Palavras-chave: Arqueologia. Patrimônio Cultural. Educação Patrimonial.

1. Introdução e referencial teórico

Lembrando Mazzucchi Ferreira (2006), a palavra patrimônio, bem como memória, compõe um léxico contemporâneo de expressões cuja característica principal é a multiplicidade de sentidos e definições que a elas podem ser atribuídos. Quando se fala de patrimônio, para além da origem jurídica do termo, o sentido evocado é o da permanência do passado, a necessidade de resguardar algo significativo no campo das identidades, do desaparecimento.

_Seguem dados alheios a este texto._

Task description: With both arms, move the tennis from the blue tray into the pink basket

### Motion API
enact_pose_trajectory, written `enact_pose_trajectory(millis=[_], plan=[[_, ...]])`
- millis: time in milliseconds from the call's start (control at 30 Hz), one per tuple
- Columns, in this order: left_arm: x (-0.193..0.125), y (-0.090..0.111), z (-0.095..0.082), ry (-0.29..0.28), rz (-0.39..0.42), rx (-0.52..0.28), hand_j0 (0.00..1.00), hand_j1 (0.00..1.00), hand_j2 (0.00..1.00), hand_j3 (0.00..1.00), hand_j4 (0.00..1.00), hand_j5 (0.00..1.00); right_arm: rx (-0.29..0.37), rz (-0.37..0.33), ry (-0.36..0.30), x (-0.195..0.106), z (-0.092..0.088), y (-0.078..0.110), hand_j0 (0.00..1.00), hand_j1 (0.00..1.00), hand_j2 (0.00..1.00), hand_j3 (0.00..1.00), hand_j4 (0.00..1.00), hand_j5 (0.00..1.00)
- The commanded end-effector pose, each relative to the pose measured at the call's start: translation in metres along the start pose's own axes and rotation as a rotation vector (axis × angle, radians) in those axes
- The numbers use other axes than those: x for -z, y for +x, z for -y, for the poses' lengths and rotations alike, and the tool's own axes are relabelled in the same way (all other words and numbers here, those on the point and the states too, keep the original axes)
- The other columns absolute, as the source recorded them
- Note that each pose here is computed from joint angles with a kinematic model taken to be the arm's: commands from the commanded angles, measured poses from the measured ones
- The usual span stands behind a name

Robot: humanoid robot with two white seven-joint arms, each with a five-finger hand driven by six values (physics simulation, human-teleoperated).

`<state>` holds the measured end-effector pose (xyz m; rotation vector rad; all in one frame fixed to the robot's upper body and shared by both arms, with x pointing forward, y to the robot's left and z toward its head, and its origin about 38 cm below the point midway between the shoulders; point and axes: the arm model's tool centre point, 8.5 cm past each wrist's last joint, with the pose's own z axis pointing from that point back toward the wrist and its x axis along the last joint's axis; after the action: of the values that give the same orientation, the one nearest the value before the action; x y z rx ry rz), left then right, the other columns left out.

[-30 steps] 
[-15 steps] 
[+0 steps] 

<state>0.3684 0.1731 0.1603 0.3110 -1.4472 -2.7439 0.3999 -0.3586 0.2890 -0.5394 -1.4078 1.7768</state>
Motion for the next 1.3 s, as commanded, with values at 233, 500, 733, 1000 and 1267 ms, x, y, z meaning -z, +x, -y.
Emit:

A mesma autora, porém, ressalta que noções de tempo e identidade operam em conjunto para o reconhecimento de algo como patrimônio. Sendo assim, trabalhar com a preservação de patrimônios, mais do que reconstruir o passado supostamente conservado ou retido, traz como maior preocupação garantir o presente e projetá-lo em um futuro (MAZZUCCHI FERREIRA, 2006).

José Reginaldo Gonçalves, em seu texto “O patrimônio como categoria de pensamento” (GONÇALVES, 2003), compreende o patrimônio como esse esforço constante de resguardar o passado no futuro; e para que exista patrimônio é necessário que ele seja reconhecido, eleito, que lhe seja conferido valor, o que se dá no âmbito das relações sociais e simbólicas que são tecidas ao redor do objeto ou do evento em si.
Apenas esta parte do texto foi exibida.